Frank Reed Horton (July 17, 1896 – August 28, 1966) was an American educator. He is best known as the founder and first national president of Alpha Phi Omega, an international service fraternity.

==Early life and education==
Horton was born July 17, 1896, in Sewickley, Pennsylvania. He attended Worcester Academy in Worcester, Massachusetts, where he graduated in 1914.

In 1915, after leaving Worcester Academy, he worked during the day as a law clerk and at night studied law extension courses from La Salle Extension College. In Fall of 1916, Horton enrolled in Boston University in 1917, where he became a brother of Sigma Alpha Epsilon.

==Military==
In June Horton joined the U.S. Navy in 1918, commissioned an ensign in 1919. As an ensign, he served on the minesweeper shortly after World War I and received the World War I Victory Medal with Minesweeper Clasp.

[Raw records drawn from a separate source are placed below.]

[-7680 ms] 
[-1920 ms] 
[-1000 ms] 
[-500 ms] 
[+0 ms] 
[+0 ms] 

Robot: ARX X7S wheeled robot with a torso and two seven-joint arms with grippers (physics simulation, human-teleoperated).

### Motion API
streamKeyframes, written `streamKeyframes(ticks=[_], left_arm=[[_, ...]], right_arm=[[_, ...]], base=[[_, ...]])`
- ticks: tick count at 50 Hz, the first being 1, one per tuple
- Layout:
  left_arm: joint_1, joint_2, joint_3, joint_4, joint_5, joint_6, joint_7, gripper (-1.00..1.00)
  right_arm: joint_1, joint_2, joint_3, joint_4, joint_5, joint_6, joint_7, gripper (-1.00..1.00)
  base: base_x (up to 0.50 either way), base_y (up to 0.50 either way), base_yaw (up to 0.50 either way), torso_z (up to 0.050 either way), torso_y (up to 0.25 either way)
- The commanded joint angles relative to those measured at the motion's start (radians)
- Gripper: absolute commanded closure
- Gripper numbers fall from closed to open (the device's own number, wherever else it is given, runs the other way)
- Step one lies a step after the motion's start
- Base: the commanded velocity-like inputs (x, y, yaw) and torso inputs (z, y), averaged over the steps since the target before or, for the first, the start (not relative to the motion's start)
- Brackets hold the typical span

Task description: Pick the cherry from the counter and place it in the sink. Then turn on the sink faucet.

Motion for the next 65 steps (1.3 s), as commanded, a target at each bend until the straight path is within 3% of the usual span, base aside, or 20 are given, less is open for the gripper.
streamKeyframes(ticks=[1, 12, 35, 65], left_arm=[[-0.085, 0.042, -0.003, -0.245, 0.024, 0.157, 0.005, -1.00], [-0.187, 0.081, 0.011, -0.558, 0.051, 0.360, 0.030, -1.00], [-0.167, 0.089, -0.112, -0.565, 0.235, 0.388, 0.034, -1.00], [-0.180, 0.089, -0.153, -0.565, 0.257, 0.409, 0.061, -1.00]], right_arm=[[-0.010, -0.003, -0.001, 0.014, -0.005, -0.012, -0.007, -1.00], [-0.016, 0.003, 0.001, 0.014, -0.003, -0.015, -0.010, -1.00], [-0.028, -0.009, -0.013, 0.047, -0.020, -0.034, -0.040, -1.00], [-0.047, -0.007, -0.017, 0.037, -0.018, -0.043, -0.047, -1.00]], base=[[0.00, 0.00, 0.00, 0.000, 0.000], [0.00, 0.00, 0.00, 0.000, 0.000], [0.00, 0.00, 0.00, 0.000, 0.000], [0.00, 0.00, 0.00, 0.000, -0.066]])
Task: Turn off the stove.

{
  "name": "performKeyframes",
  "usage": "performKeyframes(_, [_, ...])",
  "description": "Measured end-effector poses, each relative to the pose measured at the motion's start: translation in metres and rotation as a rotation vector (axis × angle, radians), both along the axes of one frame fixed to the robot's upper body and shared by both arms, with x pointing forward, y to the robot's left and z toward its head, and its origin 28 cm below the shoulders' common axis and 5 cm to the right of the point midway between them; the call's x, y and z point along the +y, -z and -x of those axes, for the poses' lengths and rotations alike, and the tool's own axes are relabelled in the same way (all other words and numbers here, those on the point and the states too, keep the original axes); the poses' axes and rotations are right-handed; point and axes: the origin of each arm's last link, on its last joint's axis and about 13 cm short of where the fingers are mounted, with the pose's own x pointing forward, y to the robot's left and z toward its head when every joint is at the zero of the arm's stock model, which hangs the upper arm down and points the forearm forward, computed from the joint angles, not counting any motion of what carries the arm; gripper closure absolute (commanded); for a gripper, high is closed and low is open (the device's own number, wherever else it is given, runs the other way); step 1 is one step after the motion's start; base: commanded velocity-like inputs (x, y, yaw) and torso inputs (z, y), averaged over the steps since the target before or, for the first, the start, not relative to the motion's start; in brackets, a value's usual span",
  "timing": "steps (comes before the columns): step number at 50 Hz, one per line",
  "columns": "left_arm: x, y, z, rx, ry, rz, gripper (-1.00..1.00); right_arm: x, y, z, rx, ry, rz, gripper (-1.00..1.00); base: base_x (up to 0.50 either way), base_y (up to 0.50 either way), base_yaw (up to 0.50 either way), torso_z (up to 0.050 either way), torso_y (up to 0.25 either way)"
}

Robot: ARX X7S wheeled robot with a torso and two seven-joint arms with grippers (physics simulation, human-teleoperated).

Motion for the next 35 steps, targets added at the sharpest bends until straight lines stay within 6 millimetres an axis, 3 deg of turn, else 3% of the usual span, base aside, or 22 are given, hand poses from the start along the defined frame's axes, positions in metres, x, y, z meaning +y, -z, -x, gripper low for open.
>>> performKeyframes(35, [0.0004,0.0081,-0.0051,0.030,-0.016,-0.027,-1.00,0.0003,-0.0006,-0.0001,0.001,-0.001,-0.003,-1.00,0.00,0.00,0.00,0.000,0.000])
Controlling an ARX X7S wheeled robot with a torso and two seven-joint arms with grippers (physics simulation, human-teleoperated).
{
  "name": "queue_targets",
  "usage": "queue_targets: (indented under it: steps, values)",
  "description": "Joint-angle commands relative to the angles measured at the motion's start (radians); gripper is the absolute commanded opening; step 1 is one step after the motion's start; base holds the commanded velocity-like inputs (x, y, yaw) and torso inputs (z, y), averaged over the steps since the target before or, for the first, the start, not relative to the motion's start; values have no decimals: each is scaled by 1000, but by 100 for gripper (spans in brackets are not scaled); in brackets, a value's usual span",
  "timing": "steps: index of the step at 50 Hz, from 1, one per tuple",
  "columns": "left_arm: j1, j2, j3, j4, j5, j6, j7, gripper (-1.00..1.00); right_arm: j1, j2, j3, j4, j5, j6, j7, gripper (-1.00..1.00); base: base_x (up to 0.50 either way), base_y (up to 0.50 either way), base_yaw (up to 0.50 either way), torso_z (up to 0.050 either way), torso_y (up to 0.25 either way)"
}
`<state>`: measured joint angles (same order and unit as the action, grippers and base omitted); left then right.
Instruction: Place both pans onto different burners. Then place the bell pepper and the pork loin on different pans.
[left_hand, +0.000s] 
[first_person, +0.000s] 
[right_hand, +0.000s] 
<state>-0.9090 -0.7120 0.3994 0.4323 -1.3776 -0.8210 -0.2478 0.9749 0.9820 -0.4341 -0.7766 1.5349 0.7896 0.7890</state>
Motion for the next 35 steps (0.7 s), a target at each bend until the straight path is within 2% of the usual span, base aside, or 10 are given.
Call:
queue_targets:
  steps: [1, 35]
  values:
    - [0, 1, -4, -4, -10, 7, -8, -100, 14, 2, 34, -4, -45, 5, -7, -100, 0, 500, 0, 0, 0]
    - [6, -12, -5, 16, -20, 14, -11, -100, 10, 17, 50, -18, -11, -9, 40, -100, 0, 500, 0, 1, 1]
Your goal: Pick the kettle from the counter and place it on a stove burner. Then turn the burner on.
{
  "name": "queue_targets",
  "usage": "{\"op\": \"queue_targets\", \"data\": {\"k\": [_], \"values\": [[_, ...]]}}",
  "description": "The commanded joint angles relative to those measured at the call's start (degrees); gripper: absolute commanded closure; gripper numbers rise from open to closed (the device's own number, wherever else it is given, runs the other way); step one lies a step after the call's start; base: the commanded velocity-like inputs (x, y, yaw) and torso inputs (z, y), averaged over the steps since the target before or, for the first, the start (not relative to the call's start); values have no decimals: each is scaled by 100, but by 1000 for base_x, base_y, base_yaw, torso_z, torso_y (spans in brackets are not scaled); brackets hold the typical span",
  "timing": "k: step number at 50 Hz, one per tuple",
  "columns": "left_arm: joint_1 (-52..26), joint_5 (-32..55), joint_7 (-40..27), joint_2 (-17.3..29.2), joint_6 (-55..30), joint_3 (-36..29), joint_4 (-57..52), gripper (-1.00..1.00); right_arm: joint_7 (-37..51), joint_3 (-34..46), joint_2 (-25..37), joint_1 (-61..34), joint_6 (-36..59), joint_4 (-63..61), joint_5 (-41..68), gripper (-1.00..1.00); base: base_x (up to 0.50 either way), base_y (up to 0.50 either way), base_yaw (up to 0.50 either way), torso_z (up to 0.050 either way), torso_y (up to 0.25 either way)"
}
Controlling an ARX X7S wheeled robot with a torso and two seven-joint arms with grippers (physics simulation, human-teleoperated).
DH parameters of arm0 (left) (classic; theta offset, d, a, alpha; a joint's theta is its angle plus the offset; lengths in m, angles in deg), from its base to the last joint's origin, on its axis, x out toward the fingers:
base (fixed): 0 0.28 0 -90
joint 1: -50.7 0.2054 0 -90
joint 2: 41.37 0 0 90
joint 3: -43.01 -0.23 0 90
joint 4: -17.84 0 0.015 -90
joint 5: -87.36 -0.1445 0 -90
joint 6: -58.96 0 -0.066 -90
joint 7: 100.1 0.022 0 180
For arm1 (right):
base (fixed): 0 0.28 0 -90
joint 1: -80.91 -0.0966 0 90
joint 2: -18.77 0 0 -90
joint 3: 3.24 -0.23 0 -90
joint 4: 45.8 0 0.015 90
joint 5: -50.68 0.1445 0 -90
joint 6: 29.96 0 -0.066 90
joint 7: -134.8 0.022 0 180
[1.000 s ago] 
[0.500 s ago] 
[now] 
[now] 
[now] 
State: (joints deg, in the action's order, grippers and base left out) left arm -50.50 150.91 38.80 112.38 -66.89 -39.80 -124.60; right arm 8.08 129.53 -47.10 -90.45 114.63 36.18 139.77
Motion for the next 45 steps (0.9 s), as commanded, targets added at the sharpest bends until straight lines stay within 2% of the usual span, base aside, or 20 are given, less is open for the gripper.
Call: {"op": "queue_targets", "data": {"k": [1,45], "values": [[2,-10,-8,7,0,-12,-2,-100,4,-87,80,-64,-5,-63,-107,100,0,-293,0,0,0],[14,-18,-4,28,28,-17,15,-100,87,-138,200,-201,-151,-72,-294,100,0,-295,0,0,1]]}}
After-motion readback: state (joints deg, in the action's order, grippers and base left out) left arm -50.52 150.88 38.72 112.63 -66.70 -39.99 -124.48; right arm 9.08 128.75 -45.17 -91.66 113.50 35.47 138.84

==Continuing education after WWI==
After the war, Horton finished his associate degree in law from Boston University. He later received a A.B. and M.A. degrees in history from Lafayette College in Easton, Pennsylvania, in 1926 and 1938, respectively. In 1937, he was awarded an L.L.B. degree from La Salle Extension University in Chicago.

==Fraternities==
Horton was the founder and first national president (1926–1931) of Alpha Phi Omega, which grew to eighteen campuses and established its first national structure under his leadership.

As a student at Lafayette College in Easton, Pennsylvania, Horton was also a member of Sigma Alpha Epsilon social fraternity, Kappa Phi Kappa, and the Square and Compass, a Freemasonry college group.

===Awards===
His fraternity leadership won him several awards, including:
- Numerous Alpha Phi Omega honors and awards
The National Distinguished Service Key
- The naming of the 1966 national fall pledge class in his honor.

Among fraternity members, he is sometimes referred to as "The Lightbearer" since he was the principal founder of Alpha Phi Omega.

Horton was heavily involved in Scouts and other community organizations, holding the following role:
- Deputy Scout Commissioner, Easton Scout Council, PA, 1923
- Scout Executive, Homestead District Council, PA, 1927–28
- Scout Executive, Shenandoah Area Council, Winchester, Virginia, 1929-1931
- Member, Freemasonry, 1918; Royal Arch/York Rite, 1919; Scottish Rite
- Member, Kiwanis (joined between 1920–22)
- Member, Knights of Pythias (joined between 1920–22)

==Death==
Horton died August 28, 1966 in Easton, Pennsylvania, at age 70. Resting place is in Washington Cemetery in Washington, NJ with his wife, Helen.